Give again, exactly as written, the lines of the records below from the line with "Two frames from" to the line with "Samsung Galaxy smartphone: 344,176 stays". Both end lines count; pictures do not.
START TASK DATA
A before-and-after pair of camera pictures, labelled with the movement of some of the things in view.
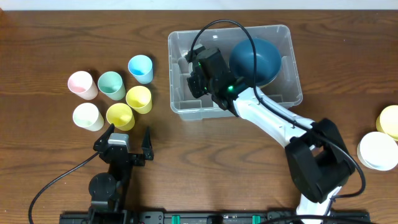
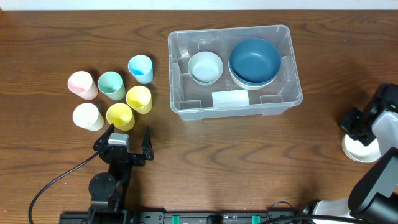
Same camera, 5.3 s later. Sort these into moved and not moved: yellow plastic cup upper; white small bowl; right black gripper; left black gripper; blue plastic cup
Moved: right black gripper; white small bowl
Not moved: left black gripper; yellow plastic cup upper; blue plastic cup
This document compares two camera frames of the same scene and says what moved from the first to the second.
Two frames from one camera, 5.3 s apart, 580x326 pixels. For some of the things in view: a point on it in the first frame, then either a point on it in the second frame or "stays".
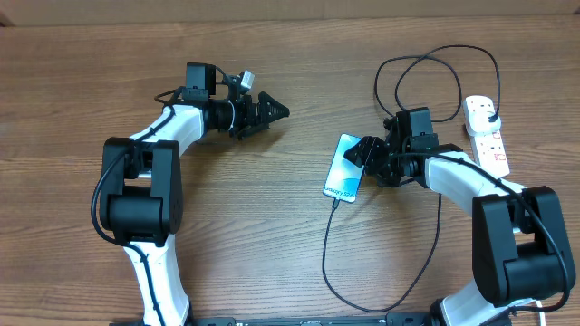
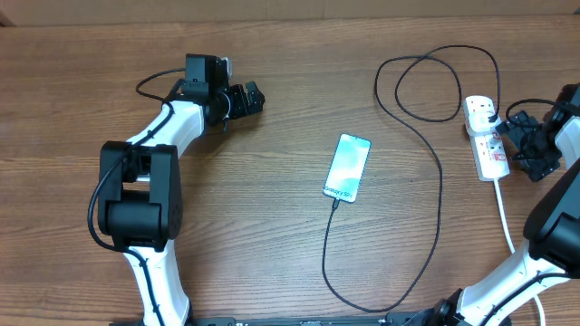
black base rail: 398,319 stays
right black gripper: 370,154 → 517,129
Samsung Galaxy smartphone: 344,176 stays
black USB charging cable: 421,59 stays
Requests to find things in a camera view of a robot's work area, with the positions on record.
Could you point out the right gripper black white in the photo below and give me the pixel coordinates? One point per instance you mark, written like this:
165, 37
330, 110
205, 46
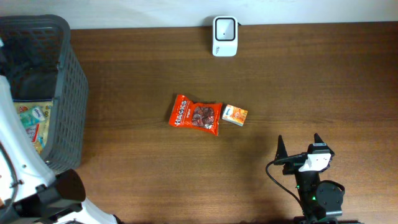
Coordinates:
293, 165

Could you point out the orange tissue pack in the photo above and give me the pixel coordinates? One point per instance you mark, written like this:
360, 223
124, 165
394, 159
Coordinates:
234, 115

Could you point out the red Hacks candy bag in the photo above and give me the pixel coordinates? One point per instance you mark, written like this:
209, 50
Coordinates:
202, 116

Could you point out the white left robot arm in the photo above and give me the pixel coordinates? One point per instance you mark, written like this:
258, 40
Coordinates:
30, 191

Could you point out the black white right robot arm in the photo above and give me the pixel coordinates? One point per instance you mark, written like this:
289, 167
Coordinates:
320, 200

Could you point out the white barcode scanner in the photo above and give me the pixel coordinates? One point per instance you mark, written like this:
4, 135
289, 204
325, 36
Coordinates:
225, 36

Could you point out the grey plastic mesh basket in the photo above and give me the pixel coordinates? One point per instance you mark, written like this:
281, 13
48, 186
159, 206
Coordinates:
39, 63

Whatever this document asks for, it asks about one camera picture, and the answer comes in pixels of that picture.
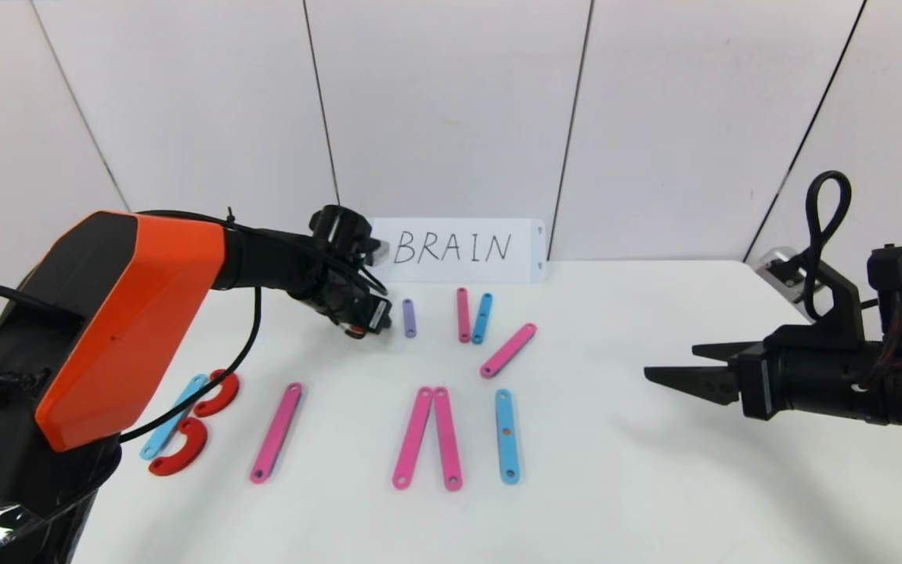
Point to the short pink bar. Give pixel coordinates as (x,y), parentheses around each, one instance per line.
(463,315)

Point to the black plastic-wrapped robot torso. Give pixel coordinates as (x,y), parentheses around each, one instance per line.
(12,517)

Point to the long blue bar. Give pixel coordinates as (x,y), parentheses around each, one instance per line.
(165,423)
(506,450)

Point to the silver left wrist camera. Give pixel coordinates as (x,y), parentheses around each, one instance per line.
(370,247)

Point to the white sign reading BRAIN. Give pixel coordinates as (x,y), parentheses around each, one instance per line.
(451,272)

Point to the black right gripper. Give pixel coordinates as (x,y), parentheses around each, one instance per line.
(756,380)

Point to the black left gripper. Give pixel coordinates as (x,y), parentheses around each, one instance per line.
(373,315)

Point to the orange and black left arm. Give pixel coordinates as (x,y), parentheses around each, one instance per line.
(130,313)

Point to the black right camera bracket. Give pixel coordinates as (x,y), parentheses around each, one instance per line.
(835,305)

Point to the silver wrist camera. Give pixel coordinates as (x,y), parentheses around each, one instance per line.
(780,268)
(370,247)

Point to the long pink bar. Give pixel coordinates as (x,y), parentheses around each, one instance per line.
END TASK DATA
*ANSWER SECTION*:
Two frames from one camera, 5.3 s apart, 580x326 pixels. For some of the things in view: a point on it in the first frame, then either a point on it in the second frame or "stays".
black base rail: 398,319 stays
right black gripper: 370,154 → 517,129
Samsung Galaxy smartphone: 344,176 stays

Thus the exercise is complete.